Karnataka State Syllabus Class 6 Maths Chapter 14 Practical Geometry Ex 14.2

Question 1.
Draw a line segment of length 7.3 cm using a ruler.
Solution:
A line segment of length 7.3 cm can be drawn using a ruler as follows.
(1) Mark a point A on the sheet.
(2) Put 0 mark of ruler at point A.
(3) Mark a point B on the sheet at 7.3 cm on ruler.
(4) Join A and B.
\(\overline{\mathrm{AB}}\) is the required line segment.

Question 2.
Construct a line segment of length 5.6 cm using ruler and compasses.
Solution:
A line segment of length 5.6 cm can be drawn using a ruler and compasses as follows.
(1) Draw a line 1 and mark a point A on this line.
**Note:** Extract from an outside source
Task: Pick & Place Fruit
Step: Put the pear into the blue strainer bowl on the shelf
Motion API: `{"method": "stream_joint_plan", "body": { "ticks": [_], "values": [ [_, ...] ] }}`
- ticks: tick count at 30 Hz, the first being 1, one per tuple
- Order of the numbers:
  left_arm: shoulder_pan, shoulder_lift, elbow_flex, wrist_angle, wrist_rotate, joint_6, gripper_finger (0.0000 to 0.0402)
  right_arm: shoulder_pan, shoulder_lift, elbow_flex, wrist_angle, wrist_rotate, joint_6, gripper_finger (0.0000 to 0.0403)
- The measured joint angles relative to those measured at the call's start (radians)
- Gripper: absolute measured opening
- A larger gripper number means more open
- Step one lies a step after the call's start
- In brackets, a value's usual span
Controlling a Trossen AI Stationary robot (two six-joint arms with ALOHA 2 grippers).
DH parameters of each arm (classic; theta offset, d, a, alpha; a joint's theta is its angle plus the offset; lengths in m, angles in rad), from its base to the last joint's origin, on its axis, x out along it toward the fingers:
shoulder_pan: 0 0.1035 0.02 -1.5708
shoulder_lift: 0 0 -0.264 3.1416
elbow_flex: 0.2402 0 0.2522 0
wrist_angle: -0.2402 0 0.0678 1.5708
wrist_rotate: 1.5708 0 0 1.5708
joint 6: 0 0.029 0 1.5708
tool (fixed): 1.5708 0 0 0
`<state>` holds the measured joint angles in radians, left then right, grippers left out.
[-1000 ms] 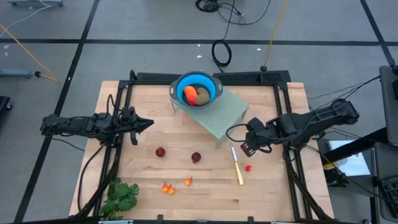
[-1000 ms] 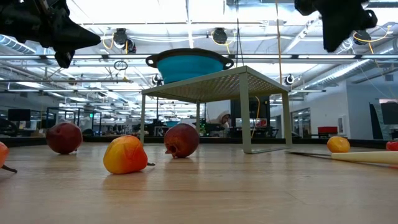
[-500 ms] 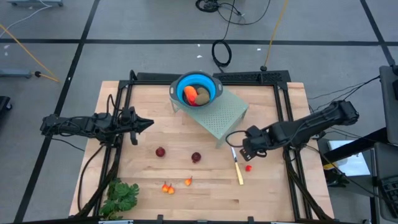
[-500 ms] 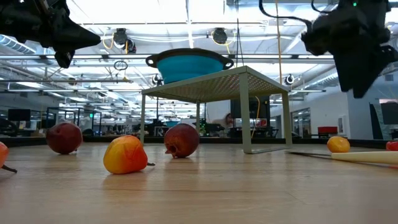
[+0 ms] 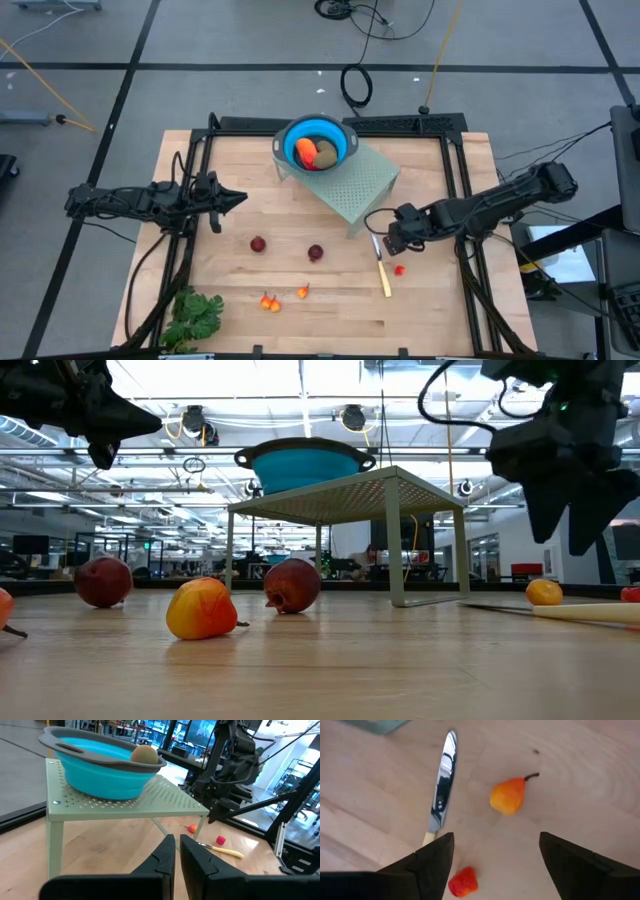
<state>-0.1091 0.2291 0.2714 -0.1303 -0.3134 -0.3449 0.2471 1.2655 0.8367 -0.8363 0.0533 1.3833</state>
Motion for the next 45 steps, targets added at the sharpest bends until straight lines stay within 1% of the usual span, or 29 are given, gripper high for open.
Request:
{"method": "stream_joint_plan", "body": {
  "ticks": [12,14,18,29,33,37,45],
  "values": [
    [0.0,0.0,0.0,0.0,0.0,0.0,0.0026,-0.115,0.0,-0.066,0.096,-0.007,-0.006,0.029],
    [0.0,0.0,0.0,0.0,0.0,0.0,0.0026,-0.126,0.0,-0.077,0.119,-0.028,-0.007,0.029],
    [0.0,0.0,0.0,0.0,0.0,0.0,0.0026,-0.131,0.0,-0.11,0.162,-0.056,-0.007,0.029],
    [0.0,0.0,0.0,0.0,-0.003,0.01,0.0026,-0.131,0.0,-0.201,0.294,-0.055,0.068,0.029],
    [0.0,0.0,0.0,0.0,-0.003,0.01,0.0026,-0.131,0.0,-0.219,0.315,-0.055,0.072,0.0289],
    [0.0,0.0,0.0,0.0,-0.003,0.01,0.0026,-0.131,0.002,-0.234,0.315,-0.055,0.075,0.0273],
    [0.0,0.0,0.0,0.0,-0.003,0.009,0.0026,-0.131,0.001,-0.248,0.332,-0.049,0.075,0.0225]
  ]
}}
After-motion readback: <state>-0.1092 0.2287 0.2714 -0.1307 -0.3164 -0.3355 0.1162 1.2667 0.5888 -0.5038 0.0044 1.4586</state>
(2) Place the compasses on the zero mark of the ruler. Open it to place the pencil up to the 5.6 cm mark.
(3) Place the pointer of compasses on point A and draw an arc to cut 1 at B. AB is the line segment of 5.6 cm length.

Question 3.
Construct \(\overline{\mathbf{A B}}\) of length 7.8 cm. From this, cut off \(\overline{\mathbf{A C}}\) of length 4.7 cm. Measure BC.
Solution:
(1) Draw a line land mark a point A on it.
(2) By adjusting the compasses up to 7.8 cm, draw an arc to cut 1 on B, while putting the
pointer of compasses on point A.
\(\overline{\mathbf{A B}}\) is the line segment of 7.8 cm.
(3) By adjusting the compasses up to 4.7 cm. draw an arc to cut 1 on C, while putting the pointer of compasses on point A. \(\overline{\mathbf{A C}}\) is the line segment of4.7 cm.
(4) Now, put the ruler along with this line such that 0 mark of the ruler will match with point C. On reading the position of point B, it comes to 3.1 cm, \(\overline{\mathbf{B C}}\) is 3.1 cm

Question 4.
Given \(\overline{\mathbf{A B}}\) of length 3.9 cm, construct \(\overline{\mathbf{P Q}}\) such that the length of \(\overline{\mathbf{P Q}}\) is twice that of \(\overline{\mathbf{A B}}\). Verify by measurement.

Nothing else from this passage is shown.